I don't think that ANYONE wants a divorce (unless they are the one being unfaithful). I know that even though my husband was abusive in many aspects, I never WANTED to go through a divorce. Divorces are painful, no one wants that pain, but sometimes it cannot be avoided and that is what i had to accept. I filed for divorce in my case and while i didn't want to go through it, i knew i had to because he had already broken me as a person. If i didnt leave, I would never have lived through the marriage (he was a police officer and his favorite thing to do was take his gun and put it to my head).
I don't think that very often you will find people who do it out of pride, either. what praciticing christian would be proud of a divorce? i wasn't. I was horribly ashamed of myself and my situation. 21 and divorced, i just knew that GOD would never forgive me and that I would nevre forgive myself.
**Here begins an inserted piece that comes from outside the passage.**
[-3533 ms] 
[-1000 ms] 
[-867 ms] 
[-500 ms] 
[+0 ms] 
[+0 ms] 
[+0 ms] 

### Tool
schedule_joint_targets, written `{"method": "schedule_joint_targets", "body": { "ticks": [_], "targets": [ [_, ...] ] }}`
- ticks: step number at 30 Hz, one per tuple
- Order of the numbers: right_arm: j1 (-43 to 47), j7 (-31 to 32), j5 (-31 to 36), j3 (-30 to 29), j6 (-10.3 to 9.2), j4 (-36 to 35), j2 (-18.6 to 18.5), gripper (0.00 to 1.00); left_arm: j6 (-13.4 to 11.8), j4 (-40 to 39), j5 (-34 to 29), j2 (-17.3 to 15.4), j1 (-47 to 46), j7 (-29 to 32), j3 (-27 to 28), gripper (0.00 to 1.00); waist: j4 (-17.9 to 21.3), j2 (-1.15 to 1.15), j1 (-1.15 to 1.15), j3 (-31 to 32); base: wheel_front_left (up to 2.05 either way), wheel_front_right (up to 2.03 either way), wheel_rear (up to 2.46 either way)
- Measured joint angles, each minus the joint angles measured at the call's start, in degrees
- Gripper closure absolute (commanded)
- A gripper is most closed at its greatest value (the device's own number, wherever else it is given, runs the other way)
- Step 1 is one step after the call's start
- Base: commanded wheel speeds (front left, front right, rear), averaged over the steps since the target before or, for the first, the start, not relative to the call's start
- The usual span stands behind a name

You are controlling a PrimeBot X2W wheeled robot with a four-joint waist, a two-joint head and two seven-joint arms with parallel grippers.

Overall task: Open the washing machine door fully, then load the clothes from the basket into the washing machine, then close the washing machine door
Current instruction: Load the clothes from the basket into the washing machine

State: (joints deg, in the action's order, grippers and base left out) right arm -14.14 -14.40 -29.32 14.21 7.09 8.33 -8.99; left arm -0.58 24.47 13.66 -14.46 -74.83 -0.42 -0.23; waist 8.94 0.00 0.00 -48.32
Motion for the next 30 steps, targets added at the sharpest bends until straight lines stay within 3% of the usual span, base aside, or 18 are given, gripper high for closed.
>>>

God is there, though, when we are at our most humble and we feel like he could never love us or forgive us...he is there and he does forgive.
My ex husband never threatened divorce. his resolution to it all was to kill me and then kill himself. he wouldnt divorce me because in spite of the fact that i was fat, ugly, lazy, and useless-we were meant to be together and the only way he would break that "bond" we had is to end both our lives. I had no one else in my life and for nearly two years after the divorce, i didn't even try to date because i still felt like i would be unfaithful to my already-remarried ex husband.
In the end, I filed for the divorce, he signed a petition to not show up for court...our divorce was finalized and he was married to his FOURTH wife a week after our divorce was finalized.
Ash, you and I have spoken quite a bit about your situation. While your husband has not abused you physically, he has abandoned you. You have said yourself that you are holding on to something that was never there. I still stand by what I said, wait until you are sure, bu don't let yourself get in the way. Ash is the only one that can make the decision that she has had enough. No one else can make that decision for you. Once you decide that, though, you will be certain of it and you will have no regrets. Please just don't get caught up in what we have to say. Follow what the Lord has written on your heart, he will NEVER lead you astray. Bless you sister and I am praying for you!